The namespaced name and version are the two most important parts of this specification. The name must contain a group (i.e. a namespace) and a name, separated by a slash, or else the manifest will fail to parse. Additionally, the name can only contain alphanumeric characters, hyphens, and underscores. Internally, elba ignores case and treats hyphens and underscores equally when deciding if two names are identical. The version must follow Semantic Version guidelines. Additionally, the package section contains fields to indicate the authors of the package and the license which the code falls under. The authors section can be left empty, and each author should follow the format name <email> (this is just a helpful convention to follow). The license field can be omitted entirely, as can the description.

Why namespacing?

Having to supply a namespace to all package names might seem like unnecessary work, but it has its benefits; this design decision to require all package names to be namespaced was borne out of observations of other package ecosystems where the lack of namespaces lead to significant problems down the line. In particular, namespaced packages provide the following benefits:

• Packages which should belong to a single "group" or are a part of a single ecosystem can easily be grouped together, rather than using ad-hoc kinda-sorta-namespacing by prefixing all related packages with some name, which any untrusted package uploader can do

• Name-squatting becomes less of an issue; instead of one global http package in a package index, there are now separate jsmith/http or whatever/http packages

• Namespacing doesn't stop people from coming up with "creative" names; you can still create a package called jsmith/unicorns_and_butterflies if you'd like.

These sections of the manifest are mostly self-explanatory; they're a place where you can specify the dependencies that your package needs. All packages in the [dependencies] section will be loaded for every target of the package, while the packages in the [dev_dependencies] section will only be loaded for test targets.

elba dependencies can originate from one of three places: a package index (think RubyGems or crates.io), in which the package is identified by its version and package index (defaulting to the first package index specified in the config file; a git repository, in which the package is identified by the url of the git repo and a git ref name (defaulting to "master"); and a directory tree, in which the package is identified by its path.

An example of these sections and all the types of dependencies is shown below:

# deps used for all targets
[dependencies]
"index/version" = "0.1.5" # uses the default index (i.e. the first specified one in configuration)
"index/explicit" = { version = "0.1.5", index = "index+dir+../index" } # uses the index specified
"directory/only" = { path = "../awesome" } # uses the package in the path specified

# deps only used for the test targets
[dev_dependencies]
"git/master" = { git = "https://github.com/doesnt/exist" } # uses the master branch
"git/explicit" = { git = "https://github.com/doesnt/exist", branch = "beta" } # "branch" can be an arbitrary git ref: a tag, commit, etc.

elba's syntax for versioning has several idiosyncrasies of its own, but the tl;dr version is that elba will always pick a version of that package which is greater than or equal to and semver compatible with the version specified.

For more information about package indices, see the relevant reference page.

In order to know which files to build and how to build them, elba manifest files also must specify a [targets] section.
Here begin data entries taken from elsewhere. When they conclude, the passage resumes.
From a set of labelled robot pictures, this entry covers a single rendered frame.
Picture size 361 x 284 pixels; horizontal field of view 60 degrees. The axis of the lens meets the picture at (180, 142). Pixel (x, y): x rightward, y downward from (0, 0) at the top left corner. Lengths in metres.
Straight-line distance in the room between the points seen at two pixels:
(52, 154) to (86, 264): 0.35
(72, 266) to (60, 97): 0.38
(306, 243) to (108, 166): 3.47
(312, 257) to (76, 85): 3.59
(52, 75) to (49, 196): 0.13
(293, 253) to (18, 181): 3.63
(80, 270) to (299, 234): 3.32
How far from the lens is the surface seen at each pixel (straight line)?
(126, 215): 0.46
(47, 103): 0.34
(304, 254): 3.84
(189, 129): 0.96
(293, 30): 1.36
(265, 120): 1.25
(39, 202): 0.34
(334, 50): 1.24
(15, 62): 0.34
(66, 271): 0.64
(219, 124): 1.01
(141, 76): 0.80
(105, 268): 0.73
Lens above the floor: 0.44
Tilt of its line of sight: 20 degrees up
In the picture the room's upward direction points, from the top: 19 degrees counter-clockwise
There are three types of targets which elba can build:

• A library target is exactly what it sounds like: a built library of ibc files which can be used and imported by other elba packages. Each package can only export a single library target; attempting to specify multiple library targets will result in a manifest parsing error. The syntax for a library target is as follows:

  [targets.lib]
  # The path to the library - defaults to "src"
  path = "src"
  # The list of files which should be exported and made available for public use
  mods = [
    "Awesome.A", # the file src/Awesome/A.idr
    "Control.Zygohistomorphic.Prepromorphisms", # the file src/Control/Zygohistomorphic/Prepromorphisms.idr
  ]
  # Optional flags to pass to the compiler
  idris_opts = ["--warnpartial"]
  

  The path key should be a sub-path of the package; it cannot reference parent or absolute directories of the package. During the build process, all of the files under the path sub-path will be used to build the library and export the Idris bytecode files corresponding to the items in mods.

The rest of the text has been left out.